Amsterdam (dpa) - Der geschmeidige Moderator wies die versammelten Journalisten bei der Auftakt-Pressekonferenz des Giro d'Italia schon nach kurzer Zeit auf die besonderen Benimmregeln hin: «Bitte keine Fragen zu Doping, Fragen Sie etwas zur Taktik oder zur Vorbereitung der Fahrer.»
Auf dem Podium des schmucklosen Nebenraums im Olympiastadion hatte da schon eine illustre Gruppe von Fahrern Platz genommen: Dort saßen die ehemaligen Dopingsünder Alexander Winokurow, Ivan Basso, Gilberto Simoni und Stefano Garzelli einträchtig neben den offiziell noch unbescholtenen Carlos Sastre, Cadel Evans und Damiano Cunego.
Ein Journalist ließ kurz das Sieger-Podium der vergangenen Italien-Rundfahrten Revue passieren - Nummer zwei (di Luca) und drei (Pellizotti) von 2009 gesperrt, genau wie der Sieger von 2007 - und stellte dann die D-Frage. Winokurow, bei der Tour mit Blutdoping aufgeflogen, schaute scheinbar unbeteiligt zur Deckenleuchte, der Gesprächsleiter intervenierte, Basso aber ließ sich nicht das Wort verbieten und duldete kein Schatten auf seinem Namen.
«Seit meiner Rückkehr aus der Dopingsperre im vergangenen Jahr versuche ich mit kompletter Transparenz alle Werte von mir offenzulegen. Ich arbeite hart und ohne Drogen», sagte der Giro-Gewinner von 2006. Basso, Teamkollege des kürzlich suspendierten Italieners Franco Pellizotti, gab zu, mit dem mutmaßlichen Doping-Mediziner Eufemiano Fuentes zusammengearbeitet zu haben, aber die Dopingabsicht nicht ungesetzt zu haben.
Auch dieser Giro, die zweitgrößte Radsport-Party der Welt nach der Tour, wirft die alte Frage auf: Wie lange halten die erzielten Platzierungen und Leistungen Prüfungen der Dopingjäger stand?

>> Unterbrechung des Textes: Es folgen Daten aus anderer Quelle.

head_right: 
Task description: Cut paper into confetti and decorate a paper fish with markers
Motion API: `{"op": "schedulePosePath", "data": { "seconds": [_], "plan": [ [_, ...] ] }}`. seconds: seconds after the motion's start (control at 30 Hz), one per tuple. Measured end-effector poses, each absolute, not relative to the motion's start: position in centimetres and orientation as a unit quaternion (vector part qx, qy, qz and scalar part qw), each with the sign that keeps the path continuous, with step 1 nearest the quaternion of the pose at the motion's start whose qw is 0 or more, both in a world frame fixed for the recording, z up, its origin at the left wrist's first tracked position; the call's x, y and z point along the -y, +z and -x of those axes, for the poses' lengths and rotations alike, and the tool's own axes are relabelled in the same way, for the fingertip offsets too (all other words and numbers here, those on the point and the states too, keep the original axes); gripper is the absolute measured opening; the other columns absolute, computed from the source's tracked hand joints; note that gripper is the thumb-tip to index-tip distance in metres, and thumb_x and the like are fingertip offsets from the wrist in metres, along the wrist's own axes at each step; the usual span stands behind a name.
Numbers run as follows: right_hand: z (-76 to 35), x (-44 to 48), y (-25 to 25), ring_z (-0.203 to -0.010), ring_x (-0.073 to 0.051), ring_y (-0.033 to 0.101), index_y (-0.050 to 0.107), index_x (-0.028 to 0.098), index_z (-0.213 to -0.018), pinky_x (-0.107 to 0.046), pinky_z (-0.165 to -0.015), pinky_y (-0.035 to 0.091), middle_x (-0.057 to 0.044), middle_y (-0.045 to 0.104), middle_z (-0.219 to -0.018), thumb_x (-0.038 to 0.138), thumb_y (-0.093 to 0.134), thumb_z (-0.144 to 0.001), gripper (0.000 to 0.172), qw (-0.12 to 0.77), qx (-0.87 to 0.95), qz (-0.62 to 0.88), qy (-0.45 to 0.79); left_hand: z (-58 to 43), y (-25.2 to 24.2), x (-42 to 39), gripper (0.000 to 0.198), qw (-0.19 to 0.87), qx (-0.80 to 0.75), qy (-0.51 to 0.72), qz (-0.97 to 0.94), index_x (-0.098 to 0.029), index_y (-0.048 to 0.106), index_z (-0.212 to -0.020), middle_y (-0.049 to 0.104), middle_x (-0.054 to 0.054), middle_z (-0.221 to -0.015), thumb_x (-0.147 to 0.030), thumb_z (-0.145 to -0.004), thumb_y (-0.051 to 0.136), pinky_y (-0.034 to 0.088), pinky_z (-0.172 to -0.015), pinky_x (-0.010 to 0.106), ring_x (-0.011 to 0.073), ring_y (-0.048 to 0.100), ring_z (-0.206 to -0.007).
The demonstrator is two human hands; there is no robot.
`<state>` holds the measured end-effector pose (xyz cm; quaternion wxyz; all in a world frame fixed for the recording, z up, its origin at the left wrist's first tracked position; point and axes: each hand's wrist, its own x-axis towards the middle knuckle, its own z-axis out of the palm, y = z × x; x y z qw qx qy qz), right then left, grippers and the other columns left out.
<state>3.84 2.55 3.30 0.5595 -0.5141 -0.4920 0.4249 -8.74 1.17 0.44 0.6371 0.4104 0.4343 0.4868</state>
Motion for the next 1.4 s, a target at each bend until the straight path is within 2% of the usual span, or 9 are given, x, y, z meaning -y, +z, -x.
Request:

Und tut zum Beispiel der hartnäckige Leugner Winokurow, der gerade nach zweijähriger Abstinenz ein fulminantes Comeback feierte und zu den Topfavoriten bei diesem Giro zählt, dem stark angeschlagenen Image der Branche gut.
Dem Ansehen des Radsports macht auch der Name Alejandro Valverde schwer zu schaffen. Als Weltranglistenerster darf der in Italien wegen Dopings gesperrte Spanier vorerst weiter fahren, obwohl ihm mit einiger Sicherheit nach einem noch ausstehenden Spruch des Internationalen Sportgerichtshofes CAS ein weltweites Fahrverbot droht. Das fordern seit längerem der Weltverband UCI und die Anti-Doping-Agentur WADA.
Linus Gerdemann, der in einem Interview mit der Süddeutschen Zeitung vorsichtig anbot, sich als «gläserner Athlet» Beaufsichtigung rund um die Uhr gefallen zu lassen, verwies auf dpa-Anfrage auf die Rechtslage: «Winokurow wurde verurteilt und hat die Strafe abgesessen, also darf er starten». Es sei allerdings diskutabel, «ob zwei Jahre Sperre reichen».